Benefits of Supta Vajrasana
Here are the main benefits of Supta Vajrasana.
- Supta Vajrasana effectively massages abdominal organs thus alleviating various forms of digestive ailments like Intestinal gas, acidity, diarrhea, and constipation.
- The asana can assist in stretching and expanding the ribcage fully and this can make it possible for the lungs to expand to maximum capacity so that it can take in more oxygen.
- It can tone the spinal nerves, realign the rounded shoulders and enhance the flexibility of the back. The nerves located in the neck, as well as the thyroid and the parathyroid glands, are also stimulated.
- The asana can boost the courage and confidence of the practitioner.
- It can loosen up one’s legs and then strengthen them so that the person can become ready for performing meditation asanas that require extended sitting.

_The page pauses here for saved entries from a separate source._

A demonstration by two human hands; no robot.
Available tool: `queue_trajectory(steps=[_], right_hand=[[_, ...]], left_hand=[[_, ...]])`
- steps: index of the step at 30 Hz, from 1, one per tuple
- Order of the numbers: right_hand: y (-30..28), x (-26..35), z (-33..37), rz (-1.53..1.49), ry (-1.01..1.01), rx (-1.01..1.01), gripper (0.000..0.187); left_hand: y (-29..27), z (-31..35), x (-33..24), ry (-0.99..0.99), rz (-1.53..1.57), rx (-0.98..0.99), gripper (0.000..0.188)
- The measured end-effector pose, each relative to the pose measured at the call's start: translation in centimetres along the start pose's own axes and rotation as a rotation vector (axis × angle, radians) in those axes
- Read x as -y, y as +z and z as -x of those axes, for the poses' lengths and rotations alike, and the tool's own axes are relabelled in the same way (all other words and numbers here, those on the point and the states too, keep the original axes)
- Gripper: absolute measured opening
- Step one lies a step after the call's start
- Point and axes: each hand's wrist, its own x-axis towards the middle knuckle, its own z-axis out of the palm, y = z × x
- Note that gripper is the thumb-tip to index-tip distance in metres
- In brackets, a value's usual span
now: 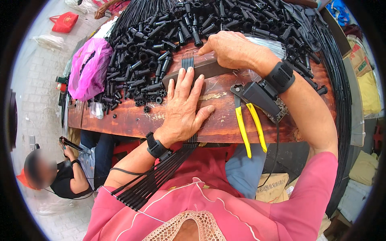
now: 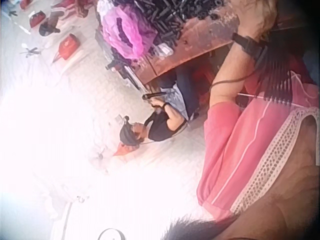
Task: Manually assemble and secure components onto black umbrella ribs using pliers.
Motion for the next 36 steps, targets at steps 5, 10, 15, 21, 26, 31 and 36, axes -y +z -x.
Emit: queue_trajectory(steps=[5, 10, 15, 21, 26, 31, 36], right_hand=[[-0.2, -0.3, -0.1, 0.03, -0.029, 0.019, 0.051], [0.2, -1.0, -0.1, 0.037, -0.1, -0.037, 0.052], [0.1, -1.0, 0.0, 0.014, -0.078, -0.031, 0.052], [0.3, -1.3, 0.0, 0.011, -0.087, -0.011, 0.053], [0.4, -1.0, 0.0, 0.006, -0.087, -0.022, 0.052], [0.6, -1.3, -0.2, -0.146, -0.114, 0.013, 0.048], [0.3, -0.7, -0.3, -0.149, -0.08, 0.029, 0.047]], left_hand=[[0.0, 0.0, 0.0, 0.002, -0.002, -0.013, 0.074], [0.1, 0.1, 0.1, 0.009, 0.02, -0.028, 0.074], [0.2, 0.1, 0.3, 0.016, 0.031, -0.048, 0.073], [0.2, 0.2, 0.3, 0.025, 0.025, -0.051, 0.072], [0.2, 0.2, 0.3, 0.024, 0.036, -0.058, 0.072], [0.2, 0.1, 0.3, 0.026, 0.03, -0.053, 0.071], [0.2, 0.2, 0.3, 0.03, 0.024, -0.059, 0.07]])
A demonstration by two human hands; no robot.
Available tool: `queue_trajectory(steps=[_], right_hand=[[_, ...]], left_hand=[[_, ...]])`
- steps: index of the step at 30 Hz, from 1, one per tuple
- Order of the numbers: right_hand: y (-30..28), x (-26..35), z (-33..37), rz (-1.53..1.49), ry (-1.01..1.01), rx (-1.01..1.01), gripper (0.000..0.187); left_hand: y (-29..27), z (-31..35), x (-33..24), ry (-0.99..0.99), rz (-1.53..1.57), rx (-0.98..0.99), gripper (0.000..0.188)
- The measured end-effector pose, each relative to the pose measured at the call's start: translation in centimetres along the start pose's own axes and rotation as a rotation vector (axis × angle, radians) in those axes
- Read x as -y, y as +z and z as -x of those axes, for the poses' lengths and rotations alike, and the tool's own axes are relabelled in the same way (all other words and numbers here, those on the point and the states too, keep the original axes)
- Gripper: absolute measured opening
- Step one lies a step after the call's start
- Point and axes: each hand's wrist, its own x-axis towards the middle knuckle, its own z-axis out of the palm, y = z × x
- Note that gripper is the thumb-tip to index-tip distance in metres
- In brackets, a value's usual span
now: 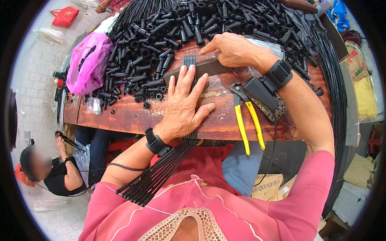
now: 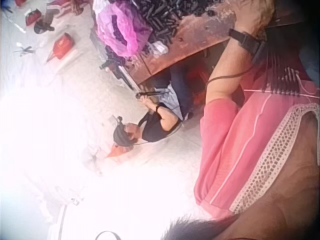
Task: Manually assemble and secure components onto black umbrella ribs using pliers.
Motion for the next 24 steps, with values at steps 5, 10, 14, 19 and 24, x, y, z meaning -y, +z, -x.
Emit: queue_trajectory(steps=[5, 10, 14, 19, 24], right_hand=[[0.5, -0.3, -0.6, -0.088, 0.0, -0.006, 0.044], [1.1, -0.6, -1.5, -0.104, -0.07, -0.067, 0.04], [0.8, 0.0, -2.6, -0.103, -0.008, -0.092, 0.033], [1.8, 0.9, -3.7, -0.163, 0.071, -0.137, 0.022], [0.6, 0.4, -1.6, 0.073, 0.033, -0.368, 0.014]], left_hand=[[-0.1, -0.1, 0.0, 0.001, 0.004, 0.004, 0.068], [-0.1, -0.1, -0.1, 0.006, 0.011, 0.005, 0.068], [-0.1, -0.1, -0.1, -0.001, 0.009, 0.008, 0.067], [-0.1, -0.2, -0.1, 0.002, 0.017, 0.008, 0.067], [0.0, -0.1, -0.3, -0.004, 0.012, 0.007, 0.068]])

- It is highly beneficial for people suffering from bronchitis, asthma and various other lung ailments.
- It greatly enhances intelligence and creativity since it helps to increase blood circulation within the brain.
- It regulates the smooth functioning of adrenal glands.
- Supta Vajrasana helps in stretching the back muscles. It also separates individual vertebrae from others, thus releasing the pressure on discs. Many times the nerve connections leading from the spinal cord are pressed in by the discs which lead to serious backache. However, this pose can resolve such a problem and make it possible for the discs to remain in their correct position.
- The asana helps in removing disorders associated with reproductive organs in both men and women.
- It helps to tone pelvic muscles as well as the sciatic nerves. It is also beneficial for women having an underdeveloped pelvis.
- It can strengthen the feet arches.
- It can greatly help in eliminating aggression and anger to relax the mind.
- It gives the knees, thighs, abdomen, deep hip flexors and the ankles a good stretch.
- The asana is ideal for patients suffering from arthritis, flat feet, head cold, headache, insomnia, and varicose veins.
Precautions and contraindications associated with Supta Vajrasana
These are the main precautions associated with the practice of Supta Vajrasana.
- This asana should not be practiced by anyone who is suffering from high blood pressure or vertigo.
- If you have a slipped disc or some serious ankle, knee, or back problem, then you should not practice this asana.
- Pregnant or menstruating women should avoid performing supta vajrasana.
So now that you have learned about Supta Vajrasana, start taking steps to master this asana and reap the benefits from it.